Report each line from the data below that holds the word "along".

SUPPLIED MATERIAL ->
--------
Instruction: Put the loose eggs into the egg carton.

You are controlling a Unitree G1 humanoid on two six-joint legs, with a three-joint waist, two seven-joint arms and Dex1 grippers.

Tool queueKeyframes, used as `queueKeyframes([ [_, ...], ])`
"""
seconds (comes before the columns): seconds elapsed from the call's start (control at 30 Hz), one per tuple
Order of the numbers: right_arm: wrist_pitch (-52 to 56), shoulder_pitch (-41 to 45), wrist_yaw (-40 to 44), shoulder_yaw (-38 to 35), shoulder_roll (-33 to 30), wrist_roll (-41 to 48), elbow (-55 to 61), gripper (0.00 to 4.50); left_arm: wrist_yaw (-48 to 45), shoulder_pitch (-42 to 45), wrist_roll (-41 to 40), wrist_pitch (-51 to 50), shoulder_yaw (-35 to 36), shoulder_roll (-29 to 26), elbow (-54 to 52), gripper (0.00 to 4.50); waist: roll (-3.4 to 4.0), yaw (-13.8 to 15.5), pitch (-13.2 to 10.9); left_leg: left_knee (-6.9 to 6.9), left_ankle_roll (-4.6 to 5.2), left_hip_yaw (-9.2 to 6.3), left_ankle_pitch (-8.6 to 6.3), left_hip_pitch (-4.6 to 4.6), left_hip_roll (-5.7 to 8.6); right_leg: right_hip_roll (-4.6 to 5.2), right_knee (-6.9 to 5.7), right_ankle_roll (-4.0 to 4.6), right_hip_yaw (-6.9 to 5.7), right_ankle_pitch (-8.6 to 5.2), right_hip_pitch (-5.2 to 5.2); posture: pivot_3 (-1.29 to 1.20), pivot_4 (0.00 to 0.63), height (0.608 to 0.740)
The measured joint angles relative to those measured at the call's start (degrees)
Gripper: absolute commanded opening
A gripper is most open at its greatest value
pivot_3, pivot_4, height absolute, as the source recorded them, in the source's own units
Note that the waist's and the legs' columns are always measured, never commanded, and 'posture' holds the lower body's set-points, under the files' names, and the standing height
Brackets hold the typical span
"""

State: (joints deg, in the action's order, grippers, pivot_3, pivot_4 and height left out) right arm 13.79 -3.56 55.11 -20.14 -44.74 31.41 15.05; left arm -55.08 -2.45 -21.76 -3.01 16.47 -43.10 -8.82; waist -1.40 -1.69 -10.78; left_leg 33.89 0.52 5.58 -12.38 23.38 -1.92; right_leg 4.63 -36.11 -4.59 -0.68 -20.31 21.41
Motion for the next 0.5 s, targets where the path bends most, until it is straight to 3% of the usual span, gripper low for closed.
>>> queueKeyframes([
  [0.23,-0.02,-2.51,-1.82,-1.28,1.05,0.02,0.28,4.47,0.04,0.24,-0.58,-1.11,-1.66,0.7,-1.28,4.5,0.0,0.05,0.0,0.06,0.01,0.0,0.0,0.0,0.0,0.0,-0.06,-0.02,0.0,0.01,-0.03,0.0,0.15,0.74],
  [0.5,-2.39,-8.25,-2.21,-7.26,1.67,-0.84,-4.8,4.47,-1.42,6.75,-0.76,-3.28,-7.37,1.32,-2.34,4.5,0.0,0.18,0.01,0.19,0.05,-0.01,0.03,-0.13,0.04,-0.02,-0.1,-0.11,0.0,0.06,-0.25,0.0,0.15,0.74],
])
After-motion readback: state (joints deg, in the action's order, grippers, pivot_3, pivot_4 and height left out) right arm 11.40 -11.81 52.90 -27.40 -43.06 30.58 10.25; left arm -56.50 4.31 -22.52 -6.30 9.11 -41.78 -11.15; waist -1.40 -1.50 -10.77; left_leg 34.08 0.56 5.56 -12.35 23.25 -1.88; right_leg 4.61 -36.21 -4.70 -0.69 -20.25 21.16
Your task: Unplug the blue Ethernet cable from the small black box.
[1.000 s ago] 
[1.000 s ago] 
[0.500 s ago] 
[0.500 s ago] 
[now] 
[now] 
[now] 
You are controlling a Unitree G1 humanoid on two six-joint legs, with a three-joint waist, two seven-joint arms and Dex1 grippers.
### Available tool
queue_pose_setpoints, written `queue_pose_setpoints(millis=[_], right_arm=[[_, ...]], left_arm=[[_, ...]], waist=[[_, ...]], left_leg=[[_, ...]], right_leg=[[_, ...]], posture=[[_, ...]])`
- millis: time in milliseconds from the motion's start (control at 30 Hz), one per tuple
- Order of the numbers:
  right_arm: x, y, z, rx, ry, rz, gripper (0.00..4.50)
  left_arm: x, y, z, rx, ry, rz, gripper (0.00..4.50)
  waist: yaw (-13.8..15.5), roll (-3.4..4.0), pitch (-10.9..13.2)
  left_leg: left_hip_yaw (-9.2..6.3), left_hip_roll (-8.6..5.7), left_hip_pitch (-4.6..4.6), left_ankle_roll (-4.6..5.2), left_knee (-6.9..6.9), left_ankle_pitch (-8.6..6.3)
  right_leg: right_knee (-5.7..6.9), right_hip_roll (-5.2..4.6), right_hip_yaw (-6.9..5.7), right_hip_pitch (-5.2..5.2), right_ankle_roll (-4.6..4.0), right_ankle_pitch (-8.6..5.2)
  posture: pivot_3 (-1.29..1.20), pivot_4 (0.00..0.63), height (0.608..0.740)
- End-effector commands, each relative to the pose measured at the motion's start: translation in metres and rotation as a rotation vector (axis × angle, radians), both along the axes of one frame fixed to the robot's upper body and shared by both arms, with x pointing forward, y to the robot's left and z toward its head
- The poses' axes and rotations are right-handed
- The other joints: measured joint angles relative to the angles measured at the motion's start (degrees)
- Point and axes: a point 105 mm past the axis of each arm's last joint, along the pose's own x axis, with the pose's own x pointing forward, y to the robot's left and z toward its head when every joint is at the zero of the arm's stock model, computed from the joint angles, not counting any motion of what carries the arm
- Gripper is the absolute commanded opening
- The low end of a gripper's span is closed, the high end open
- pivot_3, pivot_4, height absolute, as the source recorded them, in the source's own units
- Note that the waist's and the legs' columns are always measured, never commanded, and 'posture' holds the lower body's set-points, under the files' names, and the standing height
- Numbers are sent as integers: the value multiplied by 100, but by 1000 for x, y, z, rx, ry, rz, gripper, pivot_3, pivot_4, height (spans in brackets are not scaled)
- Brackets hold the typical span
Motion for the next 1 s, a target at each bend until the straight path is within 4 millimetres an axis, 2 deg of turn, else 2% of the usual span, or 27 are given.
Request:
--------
EXERCISE RESULT ->
- End-effector commands, each relative to the pose measured at the motion's start: translation in metres and rotation as a rotation vector (axis × angle, radians), both along the axes of one frame fixed to the robot's upper body and shared by both arms, with x pointing forward, y to the robot's left and z toward its head
- Point and axes: a point 105 mm past the axis of each arm's last joint, along the pose's own x axis, with the pose's own x pointing forward, y to the robot's left and z toward its head when every joint is at the zero of the arm's stock model, computed from the joint angles, not counting any motion of what carries the arm

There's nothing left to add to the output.